In another Apostolic Letter entitled Admirabile signum, the Holy Father traces the origins of the traditional nativity scene, which in his words, is meant “to encourage the beautiful family tradition of preparing the Nativity scene in the days before Christmas, but also the custom of setting it up in the workplace, in schools, hospitals, prisons and town squares.” In this letter, Pope Francis spends a little time rehearsing the origins of the Nativity scene tradition, noting that it was very much a public affair, and involved the highest form of the Church’s official public worship of the Triune God, who took on human flesh for our salvation.
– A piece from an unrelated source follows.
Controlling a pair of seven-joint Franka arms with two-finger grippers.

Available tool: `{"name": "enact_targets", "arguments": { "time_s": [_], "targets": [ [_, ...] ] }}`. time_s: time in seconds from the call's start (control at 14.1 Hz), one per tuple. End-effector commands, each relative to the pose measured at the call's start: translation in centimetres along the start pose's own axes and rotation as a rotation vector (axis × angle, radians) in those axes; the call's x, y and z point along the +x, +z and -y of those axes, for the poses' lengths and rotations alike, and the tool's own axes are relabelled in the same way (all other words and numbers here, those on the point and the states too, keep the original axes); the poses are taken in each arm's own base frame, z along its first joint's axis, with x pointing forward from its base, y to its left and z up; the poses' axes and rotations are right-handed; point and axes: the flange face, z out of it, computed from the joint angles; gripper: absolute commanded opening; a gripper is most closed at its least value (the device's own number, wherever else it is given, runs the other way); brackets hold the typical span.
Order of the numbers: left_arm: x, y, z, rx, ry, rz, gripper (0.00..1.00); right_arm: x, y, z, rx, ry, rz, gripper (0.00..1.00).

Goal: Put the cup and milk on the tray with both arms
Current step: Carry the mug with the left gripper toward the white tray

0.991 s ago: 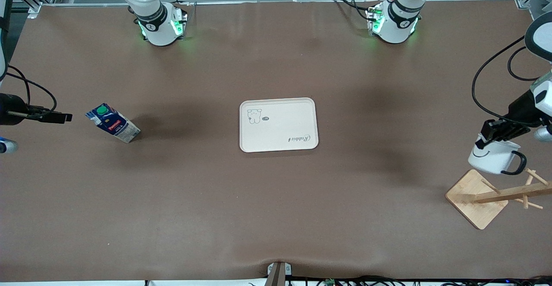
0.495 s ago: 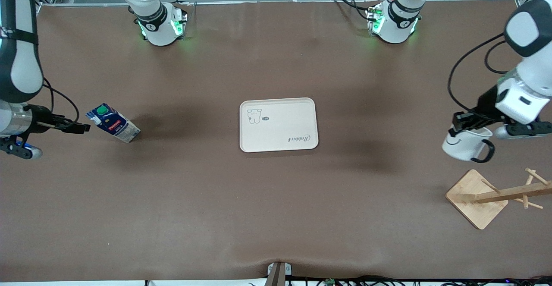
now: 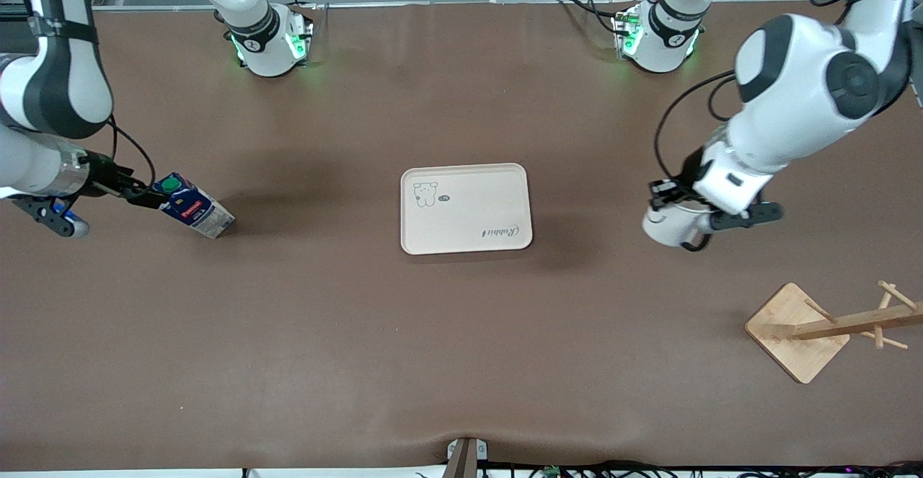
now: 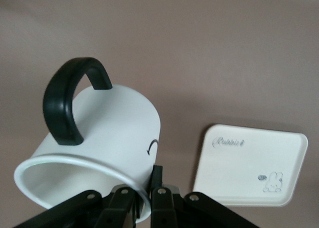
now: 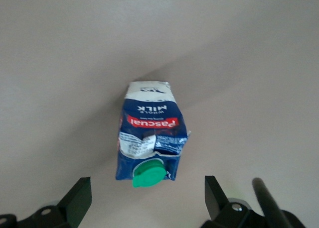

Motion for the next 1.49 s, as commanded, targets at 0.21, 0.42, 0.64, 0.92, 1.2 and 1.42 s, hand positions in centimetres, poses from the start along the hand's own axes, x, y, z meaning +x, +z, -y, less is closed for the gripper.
{"name": "enact_targets", "arguments": {
  "time_s": [0.21, 0.42, 0.64, 0.92, 1.2, 1.42],
  "targets": [
    [-5.2, 8.2, -11.0, 0.047, -0.115, 0.160, 0.00, -1.4, 2.0, -0.4, -0.035, 0.016, -0.056, 1.00],
    [-7.4, 12.9, -15.5, 0.068, -0.193, 0.242, 0.00, -2.2, 4.7, -0.6, 0.024, -0.003, -0.156, 1.00],
    [-8.9, 16.9, -18.9, 0.103, -0.280, 0.286, 0.00, -2.6, 5.8, -0.8, 0.035, -0.011, -0.175, 0.75],
    [-9.3, 22.1, -21.5, 0.145, -0.384, 0.328, 0.00, -3.1, 5.7, -1.0, 0.017, -0.068, -0.125, 0.00],
    [-9.8, 25.3, -21.3, 0.194, -0.336, 0.324, 0.00, -2.7, 1.5, -0.2, 0.042, -0.128, -0.091, 0.00],
    [-9.8, 25.7, -21.2, 0.195, -0.308, 0.327, 0.00, -2.0, -4.3, 1.7, 0.014, -0.151, -0.049, 0.00]
  ]
}}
“On 25 December [in 1223], friars came to Greccio from various parts, together with people from the farmsteads in the area, who brought flowers and torches to light up that holy night. When [St] Francis arrived, he found a manger full of hay, an ox and a donkey. All those present experienced a new and indescribable joy in the presence of the Christmas scene. The priest then solemnly celebrated the Eucharist over the manger, showing the bond between the Incarnation of the Son of God and the Eucharist. At Greccio there were no statues; the Nativity scene was enacted and experienced by all who were present.”
These days, “living” Nativities are making something of a comeback. Even when they are still and statuary, however, crib scenes are a chance to exercise powers of fancy and invention. “Great imagination and creativity is always shown in employing the most diverse materials to create small masterpieces of beauty,” Francis says. “As children, we learn from our parents and grandparents to carry on this joyful tradition, which encapsulates a wealth of popular piety.
“It is my hope,” Pope Francis concludes, “that this custom will never be lost and that, wherever it has fallen into disuse, it can be rediscovered and revived.”
A blessed Christmas to all my readers!